Role of Rebels in American Literature

The archetype of a rebel inextricably linked with freedom may be regarded as traditional for American individuals, and it defines their behavior to a great extent. In general, American literature implies the unique combination of romanticism and pragmatism, traditionalism and experimentation. Similar to revolutionaries who fought for the country’s independence and equal civil rights for all citizens, rebels in literature are the authors who stepped out of line to express their ideas and share them with readers. The purpose of this paper is to examine the role of the American rebel in literature through the works of Kate Chopin and Emily Dickinson.
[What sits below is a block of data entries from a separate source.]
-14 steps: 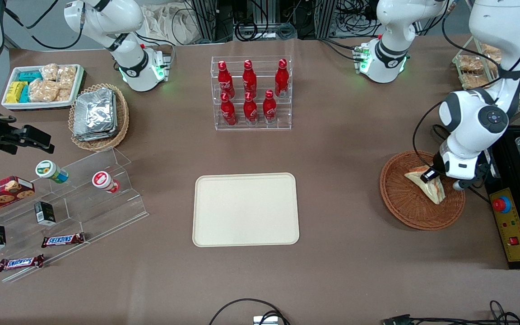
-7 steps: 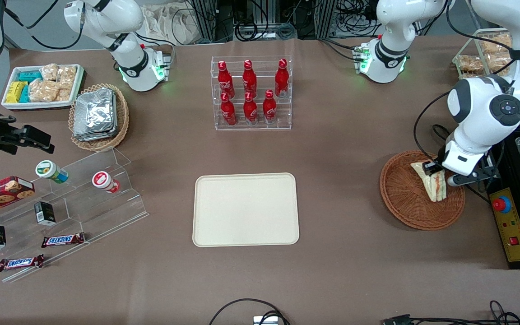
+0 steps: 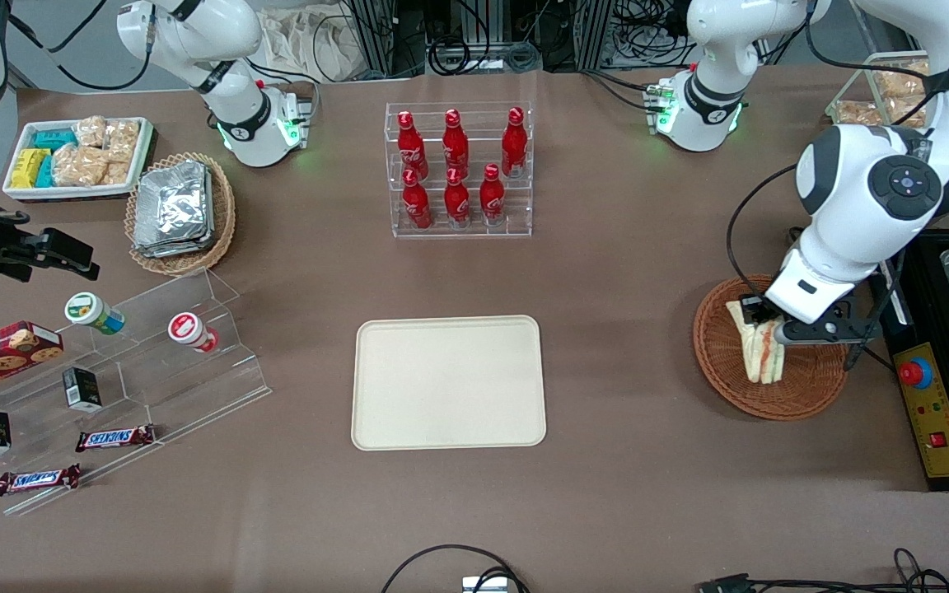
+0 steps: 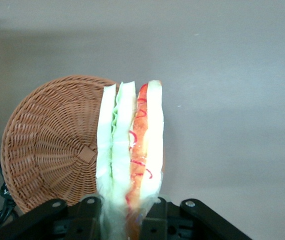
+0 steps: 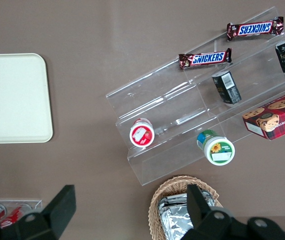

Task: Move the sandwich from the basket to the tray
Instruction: 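Lift the sandwich out of the basket with the left gripper, then carry the sandwich over the cream tray with the left gripper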

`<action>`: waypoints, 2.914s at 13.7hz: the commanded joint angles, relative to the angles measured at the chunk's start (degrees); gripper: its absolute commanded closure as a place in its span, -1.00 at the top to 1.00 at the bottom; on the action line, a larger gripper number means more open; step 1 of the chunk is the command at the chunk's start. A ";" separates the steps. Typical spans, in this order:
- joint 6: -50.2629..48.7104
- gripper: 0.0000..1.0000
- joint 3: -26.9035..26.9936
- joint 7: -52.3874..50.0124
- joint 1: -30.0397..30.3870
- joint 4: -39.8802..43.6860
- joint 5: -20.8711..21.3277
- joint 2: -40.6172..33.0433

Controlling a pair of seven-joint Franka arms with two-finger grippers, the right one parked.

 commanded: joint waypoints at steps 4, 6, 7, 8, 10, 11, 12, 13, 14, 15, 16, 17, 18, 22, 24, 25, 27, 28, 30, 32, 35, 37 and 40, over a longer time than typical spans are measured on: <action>-9.86 -0.79 -6.46 -2.48 0.05 12.20 0.61 3.67; -12.24 -0.79 -8.75 -5.73 0.05 15.63 0.79 5.69; -12.77 -0.79 -9.72 -7.66 -0.73 17.30 1.22 6.40; -13.12 -0.79 -9.81 -9.94 -2.40 18.70 2.45 7.62; -14.87 -0.79 -9.81 -16.00 -6.26 22.74 5.08 10.95; -15.67 -0.79 -9.81 -18.90 -8.28 24.94 6.31 12.98; -16.11 -0.79 -9.81 -21.28 -10.30 26.96 7.54 15.08; -16.11 -0.79 -9.81 -23.30 -12.15 28.63 8.34 16.85; -16.11 -0.80 -9.81 -24.98 -13.73 30.22 8.78 18.60; -16.20 -0.80 -9.73 -26.47 -15.32 31.89 9.57 20.36; -16.11 -0.80 -9.73 -28.23 -17.07 33.64 10.71 22.29; -16.11 -0.80 -9.73 -30.33 -18.66 35.31 11.59 24.23; -16.03 -0.80 -9.73 -32.10 -19.98 37.07 12.82 26.51; -15.32 -0.79 -9.55 -34.84 -24.81 43.32 14.76 34.42; -14.19 -0.80 -9.46 -34.84 -26.05 44.38 15.03 37.07; -12.61 -0.80 -9.46 -34.84 -26.49 44.30 15.03 37.95; -11.28 -0.79 -8.94 -35.01 -28.59 44.30 17.03 40.14; -11.19 -0.80 -8.67 -35.97 -29.30 44.38 18.61 41.29; -9.44 -0.80 -8.67 -36.51 -29.83 44.30 20.30 43.22; -8.03 -0.79 -8.58 -36.60 -30.53 44.47 20.65 44.89; -7.24 -0.79 -8.32 -37.82 -31.50 44.47 22.76 46.57; -6.01 -0.79 -8.14 -37.83 -31.59 44.65 22.85 47.62; -5.39 -0.78 -7.88 -37.91 -32.20 44.73 24.60 49.03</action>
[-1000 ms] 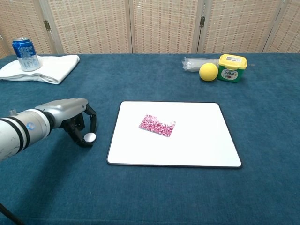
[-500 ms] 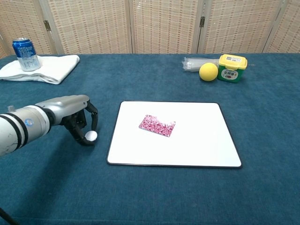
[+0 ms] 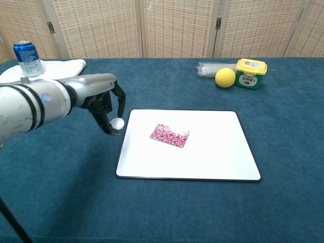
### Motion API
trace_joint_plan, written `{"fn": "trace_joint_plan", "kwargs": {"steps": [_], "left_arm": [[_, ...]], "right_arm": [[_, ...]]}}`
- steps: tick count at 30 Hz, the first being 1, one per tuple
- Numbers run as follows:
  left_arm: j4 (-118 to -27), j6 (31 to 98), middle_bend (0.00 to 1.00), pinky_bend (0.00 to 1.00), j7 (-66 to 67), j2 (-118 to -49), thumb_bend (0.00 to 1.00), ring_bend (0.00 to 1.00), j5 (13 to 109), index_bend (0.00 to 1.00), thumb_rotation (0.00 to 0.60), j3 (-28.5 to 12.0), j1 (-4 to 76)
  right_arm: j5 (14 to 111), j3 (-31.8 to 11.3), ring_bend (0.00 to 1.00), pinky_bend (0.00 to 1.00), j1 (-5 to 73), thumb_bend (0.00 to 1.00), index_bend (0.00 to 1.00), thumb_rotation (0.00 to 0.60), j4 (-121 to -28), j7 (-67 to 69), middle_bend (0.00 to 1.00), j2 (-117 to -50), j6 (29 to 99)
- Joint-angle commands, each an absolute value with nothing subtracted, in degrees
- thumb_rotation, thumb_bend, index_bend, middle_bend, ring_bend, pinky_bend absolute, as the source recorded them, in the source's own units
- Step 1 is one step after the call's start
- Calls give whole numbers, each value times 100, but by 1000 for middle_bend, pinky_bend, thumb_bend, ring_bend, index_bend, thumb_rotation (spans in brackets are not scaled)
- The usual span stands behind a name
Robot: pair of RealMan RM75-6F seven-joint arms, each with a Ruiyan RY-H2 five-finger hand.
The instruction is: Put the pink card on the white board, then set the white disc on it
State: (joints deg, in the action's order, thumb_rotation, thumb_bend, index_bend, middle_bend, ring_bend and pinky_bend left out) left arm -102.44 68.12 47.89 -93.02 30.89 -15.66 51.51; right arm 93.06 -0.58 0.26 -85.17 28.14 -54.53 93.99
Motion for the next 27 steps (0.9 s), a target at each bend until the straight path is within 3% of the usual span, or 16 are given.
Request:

As a prominent American writer in the feminist literature of the end of the 19th century, in her works, Kate Chopin addressed the disturbing social issue of gender inequality (Roberts & Zweig, 2013). Being a rebel, she depicted the American women’s struggle against the oppression of the patriarchal society and its fundamental rules. In her outstanding work, “The story of an hour,” Chopin unveiled the substantial issues of women’s freedom, their identity, and attitude to marriage. Despite the public expression of grief in response to her husband’s death, the heroine, Louise Mallard feels extreme relief, happiness, and freedom. She starts to plan her future being certain that from this moment her life belongs exclusively to her. However, when she discovers that her husband is alive, she is unable to cope with disillusionment and despair and dies from heart failure. In this story, Chopin described the inner feelings of women in the patriarchal society when their freedom was considerably limited by husbands and commonly-accepted norms. She revealed the conflict of traditional values with women’s desires and personal development directly connected with the interaction with the world outside their families. From a personal perspective, similar to other feminist writers, Kate Chopin wrote about the highly controversial problem of women’s sufferings in the traditional society to attract the particular attention of the public and initiate positive changes in their favor in the future.

Emily Dickinson is another outstanding American author who may be regarded as a rebel against convention in the content and style of her poetry. Being almost unpublished and unknown, she meanwhile challenged the traditional perceptions and definitions of the poetry of the 19th century (Roberts & Zweig, 2013). The poetry of Emily Dickinson is characterized by the combination of abstract ideas and concrete things in compressed, imagistic, almost proverbial, and terse style and experiments with expressions aimed to limit conventional restraints. Her unique style implied frequently used unconventional capitalization and punctuation, slant rhyme, short lines, and a typical lack of titles (Roberts & Zweig, 2013). In addition, unlike other female authors of her time, Dickinson aimed to explore the hidden and dark parts of the human mind and frequently addressed death in her poems. For instance, in “I heard a Fly buzz – when I died –,” she described the scene of her death and her emotions and feelings with the use of multiple literary devices, including personification, simile, and imagery (Roberts & Zweig, 2013). Although the peculiarities of Dickenson’s style were determined by her personality, she considerably contributed to the development of American literature.

In general, authors that were regarded as rebels of American literature write about highly disturbing social issues or violate the norms of writing by their unique styles. Both types of non-standard writers and their works are valuable for literature and culture in general. They frequently demonstrate the hidden reality to readers to initiate positive changes in their perceptions. At the same time, rebels use their talent to explore previously unused techniques to enrich literature.


Roberts, E. V., & Zweig, R. (2013). Literature: An introduction to reading and writing. Pearson.